** SOURCE DATA follows **

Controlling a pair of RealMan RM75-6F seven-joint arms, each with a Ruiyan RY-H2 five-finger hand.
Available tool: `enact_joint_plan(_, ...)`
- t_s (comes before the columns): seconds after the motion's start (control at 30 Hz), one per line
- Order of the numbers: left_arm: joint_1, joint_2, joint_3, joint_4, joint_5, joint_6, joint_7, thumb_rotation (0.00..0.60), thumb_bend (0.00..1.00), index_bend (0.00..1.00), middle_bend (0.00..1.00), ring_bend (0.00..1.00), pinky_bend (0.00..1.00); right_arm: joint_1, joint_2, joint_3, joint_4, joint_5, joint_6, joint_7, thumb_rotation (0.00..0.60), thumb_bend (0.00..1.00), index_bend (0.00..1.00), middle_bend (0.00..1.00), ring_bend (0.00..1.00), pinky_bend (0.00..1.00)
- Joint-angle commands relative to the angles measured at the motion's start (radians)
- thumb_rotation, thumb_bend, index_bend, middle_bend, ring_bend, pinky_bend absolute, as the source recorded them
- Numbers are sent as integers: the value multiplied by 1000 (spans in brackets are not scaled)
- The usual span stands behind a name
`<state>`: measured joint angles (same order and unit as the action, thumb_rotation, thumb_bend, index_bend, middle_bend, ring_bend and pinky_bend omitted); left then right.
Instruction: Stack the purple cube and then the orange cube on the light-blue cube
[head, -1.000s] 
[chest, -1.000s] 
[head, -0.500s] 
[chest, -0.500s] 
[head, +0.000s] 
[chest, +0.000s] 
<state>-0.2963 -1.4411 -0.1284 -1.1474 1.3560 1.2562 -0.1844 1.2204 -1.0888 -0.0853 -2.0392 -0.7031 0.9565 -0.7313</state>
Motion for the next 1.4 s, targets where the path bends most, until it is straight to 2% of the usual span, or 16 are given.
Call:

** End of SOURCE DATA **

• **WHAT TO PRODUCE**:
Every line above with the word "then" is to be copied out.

• **TASK OUTPUT**:
`<state>`: measured joint angles (same order and unit as the action, thumb_rotation, thumb_bend, index_bend, middle_bend, ring_bend and pinky_bend omitted); left then right.
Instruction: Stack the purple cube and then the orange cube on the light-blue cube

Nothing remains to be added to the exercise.